» **Exercise instructions**: Collect every line below that contains the word "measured".

++++++++

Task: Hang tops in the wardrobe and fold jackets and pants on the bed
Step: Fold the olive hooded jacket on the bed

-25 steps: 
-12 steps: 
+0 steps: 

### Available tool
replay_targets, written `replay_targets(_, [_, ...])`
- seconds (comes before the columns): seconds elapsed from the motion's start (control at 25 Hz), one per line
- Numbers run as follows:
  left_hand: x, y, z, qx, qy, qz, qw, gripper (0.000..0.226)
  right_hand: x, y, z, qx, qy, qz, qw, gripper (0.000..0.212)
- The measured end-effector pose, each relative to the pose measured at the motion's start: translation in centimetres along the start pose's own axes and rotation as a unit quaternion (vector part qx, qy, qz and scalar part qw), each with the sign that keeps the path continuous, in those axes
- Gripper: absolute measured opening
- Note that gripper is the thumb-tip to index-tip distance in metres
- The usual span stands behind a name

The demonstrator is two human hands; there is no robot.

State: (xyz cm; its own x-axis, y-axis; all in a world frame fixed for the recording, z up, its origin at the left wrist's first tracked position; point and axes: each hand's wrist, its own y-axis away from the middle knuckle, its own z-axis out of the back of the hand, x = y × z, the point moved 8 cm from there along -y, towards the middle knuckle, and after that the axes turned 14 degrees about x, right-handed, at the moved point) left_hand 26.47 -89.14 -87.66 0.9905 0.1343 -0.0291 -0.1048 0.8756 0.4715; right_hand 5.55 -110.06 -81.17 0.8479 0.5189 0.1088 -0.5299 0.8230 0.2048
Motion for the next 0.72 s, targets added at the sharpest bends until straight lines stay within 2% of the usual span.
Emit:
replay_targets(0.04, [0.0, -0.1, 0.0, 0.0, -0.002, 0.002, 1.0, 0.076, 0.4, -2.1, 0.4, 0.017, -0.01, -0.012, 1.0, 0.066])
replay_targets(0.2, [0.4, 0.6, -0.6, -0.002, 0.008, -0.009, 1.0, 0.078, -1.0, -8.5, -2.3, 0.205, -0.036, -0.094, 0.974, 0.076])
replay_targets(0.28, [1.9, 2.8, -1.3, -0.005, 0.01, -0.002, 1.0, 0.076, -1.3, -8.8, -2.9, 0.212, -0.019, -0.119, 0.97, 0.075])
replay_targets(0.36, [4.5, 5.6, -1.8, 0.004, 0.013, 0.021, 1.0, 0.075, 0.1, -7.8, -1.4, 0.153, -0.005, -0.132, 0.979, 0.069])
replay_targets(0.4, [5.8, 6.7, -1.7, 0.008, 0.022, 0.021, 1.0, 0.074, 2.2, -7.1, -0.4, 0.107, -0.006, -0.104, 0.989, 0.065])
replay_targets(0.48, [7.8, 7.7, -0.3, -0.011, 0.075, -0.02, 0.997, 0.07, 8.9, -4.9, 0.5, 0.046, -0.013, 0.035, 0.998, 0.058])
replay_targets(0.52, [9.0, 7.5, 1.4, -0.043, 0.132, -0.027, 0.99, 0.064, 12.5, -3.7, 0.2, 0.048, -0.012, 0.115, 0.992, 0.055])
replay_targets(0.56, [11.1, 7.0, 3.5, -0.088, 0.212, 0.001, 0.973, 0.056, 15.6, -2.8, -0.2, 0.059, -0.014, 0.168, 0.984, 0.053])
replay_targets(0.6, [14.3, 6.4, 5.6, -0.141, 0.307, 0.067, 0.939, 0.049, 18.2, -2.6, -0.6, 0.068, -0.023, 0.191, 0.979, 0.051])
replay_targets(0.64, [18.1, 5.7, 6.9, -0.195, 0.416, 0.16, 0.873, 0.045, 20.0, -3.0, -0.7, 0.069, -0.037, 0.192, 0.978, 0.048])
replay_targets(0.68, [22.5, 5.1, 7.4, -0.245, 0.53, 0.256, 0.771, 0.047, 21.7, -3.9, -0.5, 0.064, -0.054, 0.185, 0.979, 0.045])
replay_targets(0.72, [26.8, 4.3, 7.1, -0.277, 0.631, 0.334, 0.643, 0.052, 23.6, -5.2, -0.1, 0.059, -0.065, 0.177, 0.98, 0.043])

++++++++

» **Task result**:
- The measured end-effector pose, each relative to the pose measured at the motion's start: translation in centimetres along the start pose's own axes and rotation as a unit quaternion (vector part qx, qy, qz and scalar part qw), each with the sign that keeps the path continuous, in those axes
- Gripper: absolute measured opening

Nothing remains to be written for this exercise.